Background
In patients with COPD, questionnaires are used to monitor COPD health status. The use of these questionnaires demands (health) literacy. The numbers of problematic and limited health literacy vary internationally between 29%-62% and may subsequently result in poor health status assessment.
Aim
To develop and validate a modified version of the CCQ which is literacy insensitive.
Methods
Items of the CCQ were rephrased, complemented with graphics, and optimized through interviews with 13 COPD patients with low (health) literacy, resulting in the CCQgraphic (CCQg)(fig1).

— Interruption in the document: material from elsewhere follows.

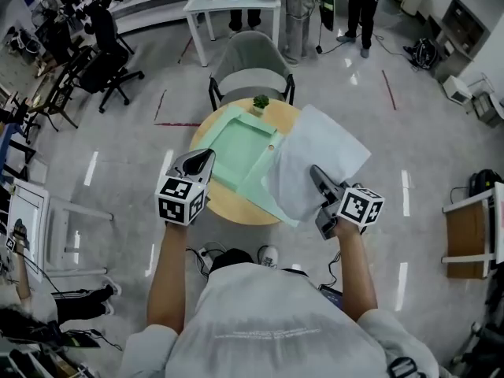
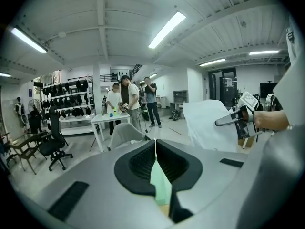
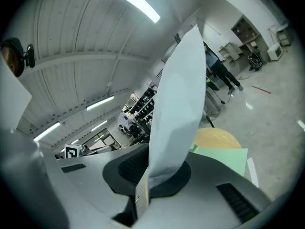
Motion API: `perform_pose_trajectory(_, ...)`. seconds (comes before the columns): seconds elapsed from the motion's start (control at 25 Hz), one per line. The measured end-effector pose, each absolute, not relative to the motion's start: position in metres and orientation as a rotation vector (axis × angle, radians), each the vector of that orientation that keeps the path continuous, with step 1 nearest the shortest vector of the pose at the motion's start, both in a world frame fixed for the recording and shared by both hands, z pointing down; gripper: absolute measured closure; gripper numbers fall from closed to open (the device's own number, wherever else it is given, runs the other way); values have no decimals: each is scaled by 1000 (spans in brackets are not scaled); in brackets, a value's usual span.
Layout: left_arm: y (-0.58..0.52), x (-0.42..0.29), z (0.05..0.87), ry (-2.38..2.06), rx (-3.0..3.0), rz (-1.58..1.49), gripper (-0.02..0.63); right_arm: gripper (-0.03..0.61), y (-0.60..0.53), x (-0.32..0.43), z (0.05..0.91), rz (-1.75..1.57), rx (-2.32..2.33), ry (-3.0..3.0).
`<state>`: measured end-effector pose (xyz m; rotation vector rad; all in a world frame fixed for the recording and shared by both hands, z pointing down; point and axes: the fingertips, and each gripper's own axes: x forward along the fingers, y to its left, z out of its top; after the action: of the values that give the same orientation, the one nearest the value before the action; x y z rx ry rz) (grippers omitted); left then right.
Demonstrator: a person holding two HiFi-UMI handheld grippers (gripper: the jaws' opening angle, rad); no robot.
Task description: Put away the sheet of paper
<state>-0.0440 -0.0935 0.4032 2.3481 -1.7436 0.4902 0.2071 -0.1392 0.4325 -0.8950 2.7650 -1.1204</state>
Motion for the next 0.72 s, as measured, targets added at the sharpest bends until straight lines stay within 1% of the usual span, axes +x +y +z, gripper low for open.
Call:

Validation was executed in patients with stable COPD with adequate health literacy. Test-retest reliability was tested in patients with limited health literacy.
Results
In the adequate health literacy group (n=64) concordance of CCQg and CCQ was 0.88 (95% CI: 0.82-0.92). Correlation with CAT was 0.81 (95% CI: 0.70-0.88). Agreement showed a mean bias of 0.22 (95% CI: 0.10-0.34, P<0.001) with higher scores on mental and functional domains compared to CCQ. Test-retest reliability in limited health literacy group (n=25) was high, CCC =0.93 (95% CI: 0.86-0.97). Overall opinion was positive: 88% of participants thought of the CCQg as equal or better than the CCQ.
Conclusion
We developed a validated alternative to CCQ for all patients with COPD introducing a literacy insensitive intervention and reduced the gap between patient abilities and system demands.